The International Grains Council (IGC) on Thursday trimmed its forecast for global corn (maize) production in the 2020/21 season, partly reflecting a reduced outlook for the US crop.
In its monthly update, the inter-governmental body reduced its global corn crop forecast by 6 million tonnes to a still record high of 1.16 billion tonnes.
US corn production was seen at 376.5 million tonnes, down from a previous projection of 384.2 million.
The change follows a downward revision by the US Department of Agriculture earlier this month after dry weather throughout August and a severe wind storm damaged crops in Iowa.
Global corn consumption in 2020/21 was seen at 1.176 billion tonnes, up from the prior season's 1.145 billion with global demand continuing to rise despite the COVID-19 pandemic.
"While the outlook for demand is somewhat opaque because of the pandemic, there are signs that grains consumption is holding-up well," the IGC said.

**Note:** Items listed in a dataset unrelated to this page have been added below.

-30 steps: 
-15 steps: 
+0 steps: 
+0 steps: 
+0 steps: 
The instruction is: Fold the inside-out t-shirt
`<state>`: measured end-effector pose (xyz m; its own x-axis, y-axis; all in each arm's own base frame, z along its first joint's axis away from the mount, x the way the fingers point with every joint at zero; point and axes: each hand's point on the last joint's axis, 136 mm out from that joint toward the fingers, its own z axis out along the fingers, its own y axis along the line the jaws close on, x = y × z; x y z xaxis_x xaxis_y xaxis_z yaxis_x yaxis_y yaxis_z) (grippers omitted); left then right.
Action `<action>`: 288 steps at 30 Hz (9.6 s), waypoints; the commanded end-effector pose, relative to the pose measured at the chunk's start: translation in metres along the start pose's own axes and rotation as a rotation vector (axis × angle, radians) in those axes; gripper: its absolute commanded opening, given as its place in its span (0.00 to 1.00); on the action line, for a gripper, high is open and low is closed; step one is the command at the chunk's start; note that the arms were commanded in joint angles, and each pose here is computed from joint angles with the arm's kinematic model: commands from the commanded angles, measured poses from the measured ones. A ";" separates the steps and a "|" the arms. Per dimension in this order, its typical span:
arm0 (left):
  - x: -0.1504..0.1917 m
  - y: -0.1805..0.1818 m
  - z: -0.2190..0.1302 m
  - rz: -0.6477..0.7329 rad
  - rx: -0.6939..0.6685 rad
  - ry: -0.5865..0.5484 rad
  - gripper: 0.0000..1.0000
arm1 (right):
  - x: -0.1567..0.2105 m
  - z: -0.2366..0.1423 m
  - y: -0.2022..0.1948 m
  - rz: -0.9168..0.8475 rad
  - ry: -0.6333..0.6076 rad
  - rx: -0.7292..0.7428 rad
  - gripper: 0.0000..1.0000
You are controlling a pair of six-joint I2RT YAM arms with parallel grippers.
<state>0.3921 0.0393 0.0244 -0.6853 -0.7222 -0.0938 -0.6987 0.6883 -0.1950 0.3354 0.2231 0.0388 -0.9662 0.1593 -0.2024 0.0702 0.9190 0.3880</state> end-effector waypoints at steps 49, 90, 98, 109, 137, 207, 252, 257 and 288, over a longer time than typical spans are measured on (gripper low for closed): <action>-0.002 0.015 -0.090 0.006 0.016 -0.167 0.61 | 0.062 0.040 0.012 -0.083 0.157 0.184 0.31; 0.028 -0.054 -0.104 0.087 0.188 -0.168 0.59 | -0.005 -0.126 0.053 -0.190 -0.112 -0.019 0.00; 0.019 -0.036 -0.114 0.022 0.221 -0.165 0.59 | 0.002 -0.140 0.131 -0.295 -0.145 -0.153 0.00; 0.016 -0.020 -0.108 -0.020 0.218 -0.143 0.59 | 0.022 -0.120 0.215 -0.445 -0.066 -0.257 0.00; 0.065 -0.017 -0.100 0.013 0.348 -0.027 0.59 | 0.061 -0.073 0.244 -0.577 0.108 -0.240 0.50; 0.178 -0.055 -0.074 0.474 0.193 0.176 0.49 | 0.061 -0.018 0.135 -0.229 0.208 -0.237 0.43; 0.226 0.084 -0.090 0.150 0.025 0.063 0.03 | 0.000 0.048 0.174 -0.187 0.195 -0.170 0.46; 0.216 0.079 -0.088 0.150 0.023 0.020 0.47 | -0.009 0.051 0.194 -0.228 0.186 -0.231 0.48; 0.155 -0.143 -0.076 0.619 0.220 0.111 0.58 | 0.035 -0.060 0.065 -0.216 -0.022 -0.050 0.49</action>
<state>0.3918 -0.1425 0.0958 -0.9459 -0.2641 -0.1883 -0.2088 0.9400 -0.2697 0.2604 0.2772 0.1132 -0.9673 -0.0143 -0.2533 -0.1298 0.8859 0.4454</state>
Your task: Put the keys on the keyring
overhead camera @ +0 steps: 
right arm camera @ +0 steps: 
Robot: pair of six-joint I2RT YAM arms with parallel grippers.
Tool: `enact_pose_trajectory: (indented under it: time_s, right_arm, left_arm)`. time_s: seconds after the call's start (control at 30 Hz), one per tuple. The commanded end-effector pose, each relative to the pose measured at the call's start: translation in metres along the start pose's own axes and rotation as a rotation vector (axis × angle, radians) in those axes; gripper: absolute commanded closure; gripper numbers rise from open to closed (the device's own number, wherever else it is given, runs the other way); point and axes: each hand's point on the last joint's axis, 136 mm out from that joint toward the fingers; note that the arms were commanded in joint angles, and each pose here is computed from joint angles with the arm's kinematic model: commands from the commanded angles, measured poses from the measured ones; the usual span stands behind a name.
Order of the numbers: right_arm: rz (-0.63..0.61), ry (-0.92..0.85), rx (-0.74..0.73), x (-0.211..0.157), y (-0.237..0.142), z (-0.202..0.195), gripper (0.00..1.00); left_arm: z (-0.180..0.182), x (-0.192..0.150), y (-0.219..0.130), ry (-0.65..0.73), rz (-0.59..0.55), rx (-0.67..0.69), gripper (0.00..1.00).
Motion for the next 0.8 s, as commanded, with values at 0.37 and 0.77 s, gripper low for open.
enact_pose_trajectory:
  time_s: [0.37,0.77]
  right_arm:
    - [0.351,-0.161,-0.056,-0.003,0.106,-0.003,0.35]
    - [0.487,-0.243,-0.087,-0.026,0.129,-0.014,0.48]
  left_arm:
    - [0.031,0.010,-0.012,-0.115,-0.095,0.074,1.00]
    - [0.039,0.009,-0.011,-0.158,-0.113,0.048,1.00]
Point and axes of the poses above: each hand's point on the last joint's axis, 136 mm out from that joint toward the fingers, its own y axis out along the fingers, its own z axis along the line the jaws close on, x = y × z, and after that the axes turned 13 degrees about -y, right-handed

The IGC maintained its forecast for 2020/21 world wheat production at a record 763 million tonnes with consumption seen at 749 million.
Grains stocks were seen rising to a three-year high of 629 million tonnes by the end of the 2020/21 season, up from 622 million a year earlier, with a cut in corn inventories for the fourth consecutive season more than offset by expansions for wheat, barley and other grains.
Global soybean production in 2020/21 was kept at 373 million tonnes with consumption seen at 369 million.